Saturday, March 18, 2017

(12/4/04) y on trial; ansi test; murdering my doll friend

(Entered in paper journal at 8:45 AM at the Tea Lounge on Union Street and 7th Avenue in Brooklyn.)

Dream 1

I walked into a cold, sterile room like a bright-fluorescent lit police investigation room as my friend CV, who sat in a hefty, steel chair, interviewed my friend Y, who sat on a tabletop, possibly next to some radio device.

Y was trying to justify her activities to CV. But CV kept interrupting her with insults and frustrated outbursts. I walked up to CV to defend Y. I don't know whether I had "physically" been there before.

Now the place changed into an outside storage area or a columned patio like at the Meem Library at Saint John's College in Santa Fe, New Mexico. I hadn't been able to interact with Y in the previous scene. I hoped I would be able to now.

I yelled at CV, "Leave her alone! Let her talk, at least! Let her at least say all that she has to say!" Y, still sitting on the tabletop, though the tabletop was now a bit farther off, looked over at me. I was elated.

I said, "It's okay for us to listen to each other here if nowhere else. This is a dream. It's only a dreamworld."

As I said this a chair slid before my face, its metal backing blocking my face like prison bars. I held onto the chair back, almost as if from the side now. I looked down a bit. I thought, I wonder if I can fully wake myself into this dream and if that really is Y I'm seeing.

I looked up. Now, inside the now shed-like building, I saw Y as a tall, fat, round woman with short hair and even a goatee and mustache. She was droning on and on to me and yet automatically, as if playing a repeated inner monologue to herself about some female lovers she had and how it was good she'd finally come to understand her sexuality. She looked off into the distance, like an automaton.

Now three women, all butch-looking and tall like "Y," walked out of some nondescript shadow like they had arrived just on time, if not a second or two late, to illustrate "Y's" point.

I thought, I don't like them. Then I thought, No, no.

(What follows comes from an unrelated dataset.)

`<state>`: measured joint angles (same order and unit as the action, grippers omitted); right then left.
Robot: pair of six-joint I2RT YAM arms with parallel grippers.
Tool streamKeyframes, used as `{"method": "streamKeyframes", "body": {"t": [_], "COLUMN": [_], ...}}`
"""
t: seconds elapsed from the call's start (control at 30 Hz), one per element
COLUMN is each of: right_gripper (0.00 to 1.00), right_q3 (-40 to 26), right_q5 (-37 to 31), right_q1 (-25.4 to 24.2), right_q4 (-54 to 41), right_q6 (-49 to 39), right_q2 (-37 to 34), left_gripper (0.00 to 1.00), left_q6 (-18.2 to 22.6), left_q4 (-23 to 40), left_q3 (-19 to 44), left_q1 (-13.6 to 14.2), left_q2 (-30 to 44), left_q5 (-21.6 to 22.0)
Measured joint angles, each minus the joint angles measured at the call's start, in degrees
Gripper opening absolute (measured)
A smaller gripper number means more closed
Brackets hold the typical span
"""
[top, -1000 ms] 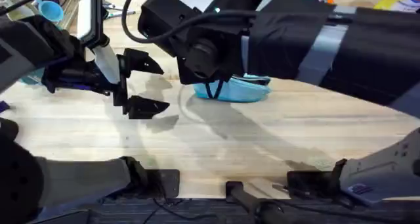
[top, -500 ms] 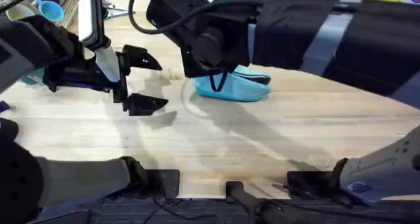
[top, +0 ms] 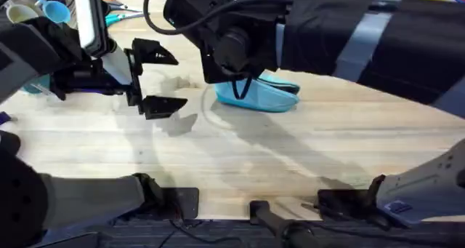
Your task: Unzip the bag, pick up the pens from the table one at a time and place them inside, then zip the bag closed.
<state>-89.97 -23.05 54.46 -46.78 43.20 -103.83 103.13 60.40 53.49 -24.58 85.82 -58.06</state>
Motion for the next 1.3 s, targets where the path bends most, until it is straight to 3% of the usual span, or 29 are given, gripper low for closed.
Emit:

You'd better like them, if you want to re-establish your friendship with Y.

Dream 2

I was in a classroom that didn't have any lights on and got its light from some half-shaded windows, possibly behind me. I'm pretty sure the desks and room kept shifting. I felt very small in my desk. I was surrounded by kids "my age," whatever that was.

Our teacher, someone like my high school US History teacher, walked through the desk aisles. He had just administered an aptitude tests which might put us into secret, advanced programs. He handed out papers I thought would give us our scores. But he told us to write something on them and then pass them back to him. They looked like blank tests to me. I worried, thinking he had messed up our tests and that we'd have to take them again.

He now said he was going to give out our results by calling out our names and giving us a score on a scale of one to one hundred. I cringed, thinking I'd get a ninety-six, knowing that ninety-eight was the minimum score for entry into the advanced programs.

The teacher got through a few names before stopping and letting us know that the science section of the test has been almost completely ANSI questions, which was somewhat unfair, since few of us had been experienced with ANSI. He asked if any of us knew what ANSI stood for. I said something about American Nautical or Navigational... XXXXX. I don't think the teacher heard me.

The teacher now asked if we knew what the special molecular structure of a XXXXX rope was. I "saw in my head," as if the image were projected onto some wall in the classroom, a coil of rope, wet and soiled as if it had gone through a slightly muddy river. I could see that the rope was porous and extremely flexible, though its construction made it look tight-wound and rigid.

Dream 3

I sat on a couch watching TV beside some pretty girl who sat beside my friend R. The pretty girl asked me some question. I tried to answer, but R interrupted me, bragging about how he was doing so much more in his life than I was.

I tried to tell R to stop it. R was now in a sleeping bag, laying across the couch. The girl was gone, apparently. Even as I began speaking to R, he interrupted me, whining out in a slimy way, "So you don't like what I do, huh? Well, I can do whatever I want."

R's feet, which were behind me, slowly slipped up to my back, like they themselves were the couch cushions. R rolled me right off the couch and against a coffee table. He laughed like a worm, "Heh! Heh! Pretty embarrassed now!"

I flipped around and grabbed him, yelling all kinds of things I can't remember now but which were so vivid that I felt upon waking like I could physically hear them. As I yelled I began punching and punching R, who laughed at first, then was slightly surprised, and finally ceased to be a real person. I could also sense the pretty girl on the second floor of the house, looking down from a small balcony like a ghost in shadow.

As I continued yelling the scene shifted. I now held some kind of stuffed version of a decapitated R (in overalls) against a wall. I kept punching and punching, hoping I could just murder R with punches.

But now I finally realized that the thing I was punching was just a "doll." I couldn't "remember" if I had already murdered R or if I was still just thinking about it.